• [INSTRUCTIONS TO FOLLOW]
Would you return every line of the listing below that has "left" in it?

• [PROVIDED MATERIAL]
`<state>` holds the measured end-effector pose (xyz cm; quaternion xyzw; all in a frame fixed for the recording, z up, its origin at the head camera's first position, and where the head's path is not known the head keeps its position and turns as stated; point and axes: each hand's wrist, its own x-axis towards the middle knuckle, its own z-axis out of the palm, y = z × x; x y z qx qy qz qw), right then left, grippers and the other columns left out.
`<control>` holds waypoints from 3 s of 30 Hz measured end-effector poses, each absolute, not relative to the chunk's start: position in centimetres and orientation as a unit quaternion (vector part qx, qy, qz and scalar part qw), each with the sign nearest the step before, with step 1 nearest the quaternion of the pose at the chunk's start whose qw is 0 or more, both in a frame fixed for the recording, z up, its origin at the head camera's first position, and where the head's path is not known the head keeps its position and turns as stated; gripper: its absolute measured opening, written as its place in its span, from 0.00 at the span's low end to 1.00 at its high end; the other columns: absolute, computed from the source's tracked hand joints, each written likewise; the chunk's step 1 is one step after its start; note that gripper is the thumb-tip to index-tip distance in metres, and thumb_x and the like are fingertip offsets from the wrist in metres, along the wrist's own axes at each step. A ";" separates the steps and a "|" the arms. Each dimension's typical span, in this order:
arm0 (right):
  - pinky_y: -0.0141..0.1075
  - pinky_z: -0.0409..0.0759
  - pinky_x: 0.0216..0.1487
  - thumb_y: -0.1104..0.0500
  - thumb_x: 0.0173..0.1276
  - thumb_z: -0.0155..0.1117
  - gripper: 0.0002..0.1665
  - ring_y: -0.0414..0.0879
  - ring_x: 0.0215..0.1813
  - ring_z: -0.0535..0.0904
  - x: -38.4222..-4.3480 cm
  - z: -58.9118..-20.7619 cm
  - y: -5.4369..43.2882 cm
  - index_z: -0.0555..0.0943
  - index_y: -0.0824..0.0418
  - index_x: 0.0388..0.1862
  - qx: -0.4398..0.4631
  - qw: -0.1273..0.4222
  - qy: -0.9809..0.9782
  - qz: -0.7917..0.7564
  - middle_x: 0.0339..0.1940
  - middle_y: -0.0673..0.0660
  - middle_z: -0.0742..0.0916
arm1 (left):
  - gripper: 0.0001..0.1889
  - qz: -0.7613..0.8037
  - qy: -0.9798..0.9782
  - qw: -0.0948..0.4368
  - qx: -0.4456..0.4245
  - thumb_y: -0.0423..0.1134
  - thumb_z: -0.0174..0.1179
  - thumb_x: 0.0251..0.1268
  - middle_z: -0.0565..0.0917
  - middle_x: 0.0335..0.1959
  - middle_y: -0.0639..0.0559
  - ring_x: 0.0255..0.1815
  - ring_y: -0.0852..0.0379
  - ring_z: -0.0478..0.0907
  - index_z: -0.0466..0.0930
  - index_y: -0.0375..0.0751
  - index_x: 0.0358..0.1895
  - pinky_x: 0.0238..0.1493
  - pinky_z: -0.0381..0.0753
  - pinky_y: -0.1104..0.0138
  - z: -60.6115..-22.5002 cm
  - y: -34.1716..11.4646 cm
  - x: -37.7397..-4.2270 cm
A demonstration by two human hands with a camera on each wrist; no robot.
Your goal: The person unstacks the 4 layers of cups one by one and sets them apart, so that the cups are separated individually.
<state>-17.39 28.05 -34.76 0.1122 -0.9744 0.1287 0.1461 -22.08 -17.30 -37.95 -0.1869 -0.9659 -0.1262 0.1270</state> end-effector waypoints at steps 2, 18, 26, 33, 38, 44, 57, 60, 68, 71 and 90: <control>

• [SOLVED EXERCISE]
`<state>` holds the measured end-effector pose (xyz cm; quaternion xyzw; all in a frame fixed for the recording, z up, its origin at the head camera's first position, and where the head's path is not known the head keeps its position and turns as stated; point and axes: each hand's wrist, its own x-axis towards the middle knuckle, its own z-axis out of the palm, y = z × x; x y z qx qy qz qw), right then left, grippers and the other columns left out.
arm1 (left):

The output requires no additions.